查找字典键的所有重叠组

时间:2013-08-12 01:46:39

标签: python dictionary numpy

说我在Python中有一个列表字典。我想找到所有具有共同项目的密钥组,并为每个这样的组找到相应的项目。

例如,假设项是简单整数:

dct      = dict()
dct['a'] = [0, 5, 7]
dct['b'] = [1, 2, 5]
dct['c'] = [3, 2]
dct['d'] = [3]
dct['e'] = [0, 5]

小组将是:

groups    = dict()
groups[0] = ['a', 'e']
groups[1] = ['b', 'c']
groups[2] = ['c', 'd']
groups[3] = ['a', 'b', 'e']

这些群体的共同要素是:

common    = dict()
common[0] = [0, 5]
common[1] = [2]
common[2] = [3]
common[3] = [5]

为了解决这个问题,我相信建立一个像下面这样的矩阵是有价值的,但我不知道如何从这一点开始。
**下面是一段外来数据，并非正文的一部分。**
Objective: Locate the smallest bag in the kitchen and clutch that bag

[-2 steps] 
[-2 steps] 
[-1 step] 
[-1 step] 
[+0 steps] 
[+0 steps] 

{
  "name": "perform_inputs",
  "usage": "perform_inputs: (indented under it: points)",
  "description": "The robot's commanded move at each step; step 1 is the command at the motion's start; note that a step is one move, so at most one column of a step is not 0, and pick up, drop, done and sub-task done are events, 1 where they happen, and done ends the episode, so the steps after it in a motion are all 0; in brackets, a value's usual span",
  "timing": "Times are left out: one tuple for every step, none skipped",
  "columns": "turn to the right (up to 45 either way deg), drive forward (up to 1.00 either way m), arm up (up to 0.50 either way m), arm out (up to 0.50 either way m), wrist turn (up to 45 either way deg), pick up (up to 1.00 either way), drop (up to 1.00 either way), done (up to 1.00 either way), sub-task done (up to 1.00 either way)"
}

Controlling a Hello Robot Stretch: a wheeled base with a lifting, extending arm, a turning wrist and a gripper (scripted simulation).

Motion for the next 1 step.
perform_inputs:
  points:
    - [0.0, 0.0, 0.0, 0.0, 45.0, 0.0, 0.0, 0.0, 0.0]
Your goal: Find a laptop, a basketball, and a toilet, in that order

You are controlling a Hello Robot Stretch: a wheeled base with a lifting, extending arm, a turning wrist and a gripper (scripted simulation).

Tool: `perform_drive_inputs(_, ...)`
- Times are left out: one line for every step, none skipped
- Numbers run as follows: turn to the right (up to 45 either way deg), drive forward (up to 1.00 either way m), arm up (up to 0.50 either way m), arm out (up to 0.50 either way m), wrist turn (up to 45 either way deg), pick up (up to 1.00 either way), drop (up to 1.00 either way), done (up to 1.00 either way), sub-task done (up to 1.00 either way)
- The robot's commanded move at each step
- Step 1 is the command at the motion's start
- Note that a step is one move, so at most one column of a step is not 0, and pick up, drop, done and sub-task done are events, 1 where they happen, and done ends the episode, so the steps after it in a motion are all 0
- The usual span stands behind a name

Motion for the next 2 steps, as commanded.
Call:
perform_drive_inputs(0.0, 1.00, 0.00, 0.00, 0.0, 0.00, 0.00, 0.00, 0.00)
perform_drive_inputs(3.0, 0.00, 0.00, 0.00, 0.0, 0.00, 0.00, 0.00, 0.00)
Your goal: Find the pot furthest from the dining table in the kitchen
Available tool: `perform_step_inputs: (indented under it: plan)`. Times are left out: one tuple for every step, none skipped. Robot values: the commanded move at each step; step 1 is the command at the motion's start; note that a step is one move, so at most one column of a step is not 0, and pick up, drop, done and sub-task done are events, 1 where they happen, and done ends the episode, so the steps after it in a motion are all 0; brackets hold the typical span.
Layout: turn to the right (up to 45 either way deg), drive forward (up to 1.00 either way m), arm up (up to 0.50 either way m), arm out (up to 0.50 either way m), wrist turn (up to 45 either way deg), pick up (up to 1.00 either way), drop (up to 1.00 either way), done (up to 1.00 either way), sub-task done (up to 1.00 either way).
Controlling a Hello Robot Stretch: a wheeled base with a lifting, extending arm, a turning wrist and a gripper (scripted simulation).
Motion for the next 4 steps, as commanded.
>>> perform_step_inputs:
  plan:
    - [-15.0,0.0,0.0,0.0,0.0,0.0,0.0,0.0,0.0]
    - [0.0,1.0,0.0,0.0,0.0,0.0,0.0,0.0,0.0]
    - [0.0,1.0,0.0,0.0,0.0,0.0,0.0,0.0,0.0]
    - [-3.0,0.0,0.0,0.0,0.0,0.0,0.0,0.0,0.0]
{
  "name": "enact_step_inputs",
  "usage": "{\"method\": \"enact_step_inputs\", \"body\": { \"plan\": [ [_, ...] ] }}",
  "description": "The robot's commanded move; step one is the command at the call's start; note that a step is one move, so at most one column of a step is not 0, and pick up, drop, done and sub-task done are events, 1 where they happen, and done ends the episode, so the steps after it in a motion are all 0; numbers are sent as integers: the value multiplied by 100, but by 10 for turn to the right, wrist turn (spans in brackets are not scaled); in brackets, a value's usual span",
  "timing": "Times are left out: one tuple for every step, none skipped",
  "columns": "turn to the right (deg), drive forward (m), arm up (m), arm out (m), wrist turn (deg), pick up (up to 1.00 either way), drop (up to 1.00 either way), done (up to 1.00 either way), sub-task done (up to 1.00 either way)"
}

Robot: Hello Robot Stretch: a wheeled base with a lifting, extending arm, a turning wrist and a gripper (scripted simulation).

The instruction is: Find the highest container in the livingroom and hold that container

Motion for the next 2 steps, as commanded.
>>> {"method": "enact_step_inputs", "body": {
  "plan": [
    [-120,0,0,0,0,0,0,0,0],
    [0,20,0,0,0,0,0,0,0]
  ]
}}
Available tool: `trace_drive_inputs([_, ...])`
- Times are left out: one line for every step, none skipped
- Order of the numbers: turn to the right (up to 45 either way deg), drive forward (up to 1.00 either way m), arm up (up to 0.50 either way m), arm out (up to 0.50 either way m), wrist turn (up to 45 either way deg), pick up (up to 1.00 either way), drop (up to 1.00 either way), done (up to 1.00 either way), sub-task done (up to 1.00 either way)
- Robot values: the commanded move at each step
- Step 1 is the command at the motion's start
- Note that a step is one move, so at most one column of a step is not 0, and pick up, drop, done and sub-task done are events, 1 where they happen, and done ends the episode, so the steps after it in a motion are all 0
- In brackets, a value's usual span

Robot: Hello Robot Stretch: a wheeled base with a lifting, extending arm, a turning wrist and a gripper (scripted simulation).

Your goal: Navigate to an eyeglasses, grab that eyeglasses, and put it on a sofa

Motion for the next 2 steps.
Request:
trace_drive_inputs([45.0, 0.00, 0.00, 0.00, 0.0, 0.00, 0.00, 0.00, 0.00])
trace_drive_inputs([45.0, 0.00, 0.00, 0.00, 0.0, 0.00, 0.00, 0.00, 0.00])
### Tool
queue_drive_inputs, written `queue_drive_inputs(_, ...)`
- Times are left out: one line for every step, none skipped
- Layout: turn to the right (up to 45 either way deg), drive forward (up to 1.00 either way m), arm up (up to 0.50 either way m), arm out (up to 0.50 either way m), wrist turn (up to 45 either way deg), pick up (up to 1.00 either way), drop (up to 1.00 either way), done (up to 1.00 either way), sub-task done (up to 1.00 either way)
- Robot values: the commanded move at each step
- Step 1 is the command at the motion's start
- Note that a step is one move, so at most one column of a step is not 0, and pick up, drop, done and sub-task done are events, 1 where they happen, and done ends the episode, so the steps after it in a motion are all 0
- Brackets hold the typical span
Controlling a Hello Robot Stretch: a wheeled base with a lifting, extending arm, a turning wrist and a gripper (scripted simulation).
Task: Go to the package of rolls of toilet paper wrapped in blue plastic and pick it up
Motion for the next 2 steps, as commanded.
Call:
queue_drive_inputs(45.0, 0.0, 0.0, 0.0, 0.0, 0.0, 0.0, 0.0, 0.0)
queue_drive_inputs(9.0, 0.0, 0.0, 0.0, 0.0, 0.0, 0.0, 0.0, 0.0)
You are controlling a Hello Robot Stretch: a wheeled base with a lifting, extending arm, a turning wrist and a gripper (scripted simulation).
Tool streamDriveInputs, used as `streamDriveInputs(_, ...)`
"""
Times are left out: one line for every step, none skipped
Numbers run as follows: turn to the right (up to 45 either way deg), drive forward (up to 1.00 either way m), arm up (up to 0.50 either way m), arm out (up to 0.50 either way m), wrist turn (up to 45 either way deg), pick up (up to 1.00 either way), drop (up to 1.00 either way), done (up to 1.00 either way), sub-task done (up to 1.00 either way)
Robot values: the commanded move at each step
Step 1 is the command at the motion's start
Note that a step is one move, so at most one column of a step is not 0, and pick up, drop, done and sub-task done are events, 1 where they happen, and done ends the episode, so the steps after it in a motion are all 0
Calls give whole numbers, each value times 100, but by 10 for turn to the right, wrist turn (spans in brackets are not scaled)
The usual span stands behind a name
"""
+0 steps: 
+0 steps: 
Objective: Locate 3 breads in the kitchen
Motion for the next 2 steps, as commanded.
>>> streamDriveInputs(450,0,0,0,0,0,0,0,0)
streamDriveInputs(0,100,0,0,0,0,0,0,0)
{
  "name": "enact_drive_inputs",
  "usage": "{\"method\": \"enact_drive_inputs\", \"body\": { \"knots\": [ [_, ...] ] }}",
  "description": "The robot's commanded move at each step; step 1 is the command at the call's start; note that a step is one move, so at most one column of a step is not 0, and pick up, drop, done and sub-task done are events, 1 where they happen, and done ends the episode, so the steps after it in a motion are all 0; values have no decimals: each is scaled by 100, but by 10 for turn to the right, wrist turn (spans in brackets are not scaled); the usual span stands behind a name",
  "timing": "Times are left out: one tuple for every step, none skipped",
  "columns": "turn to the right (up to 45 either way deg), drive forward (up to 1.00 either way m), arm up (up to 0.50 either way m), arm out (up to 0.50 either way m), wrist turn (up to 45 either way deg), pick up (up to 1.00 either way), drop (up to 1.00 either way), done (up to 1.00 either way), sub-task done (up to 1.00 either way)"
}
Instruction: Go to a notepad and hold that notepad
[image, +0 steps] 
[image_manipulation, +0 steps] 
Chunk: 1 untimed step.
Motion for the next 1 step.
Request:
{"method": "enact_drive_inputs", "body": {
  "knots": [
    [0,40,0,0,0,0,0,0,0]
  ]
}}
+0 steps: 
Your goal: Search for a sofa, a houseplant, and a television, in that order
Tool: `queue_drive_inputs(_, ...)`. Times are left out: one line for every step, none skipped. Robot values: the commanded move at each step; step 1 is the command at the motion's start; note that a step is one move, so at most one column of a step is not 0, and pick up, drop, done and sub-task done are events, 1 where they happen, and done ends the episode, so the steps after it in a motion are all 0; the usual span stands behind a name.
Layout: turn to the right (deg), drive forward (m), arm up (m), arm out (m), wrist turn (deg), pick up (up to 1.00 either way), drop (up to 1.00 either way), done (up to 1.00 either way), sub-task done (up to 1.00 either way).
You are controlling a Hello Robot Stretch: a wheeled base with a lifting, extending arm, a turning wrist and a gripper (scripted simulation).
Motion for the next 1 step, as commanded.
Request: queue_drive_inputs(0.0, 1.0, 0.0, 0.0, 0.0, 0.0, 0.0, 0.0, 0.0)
是否有任何Python库可以帮助解决这类问题?

   | a  b  c  d  e |
|a|  x           x |
|b|     x  x     x |
|c|     x  x  x    |
|d|        x  x    |
|e|  x  x        x |

更新

我试图结束@NickBurns在函数中提供的解决方案,但是我在重现解决方案时遇到了问题:

dct = { 'a' : [0, 5, 7], 'b' : [1, 2, 5], 'c' : [3, 2], 'd' : [3], 'e' : [0, 5]}

groups, common_items = get_groups(dct)
print 'Groups', groups
print 'Common items',  common_items

我明白了:

Groups: defaultdict(<type 'list'>, {0: ['a', 'e'], 2: ['c', 'b'], 3: ['c', 'd'], 5: ['a', 'b', 'e']})                                                        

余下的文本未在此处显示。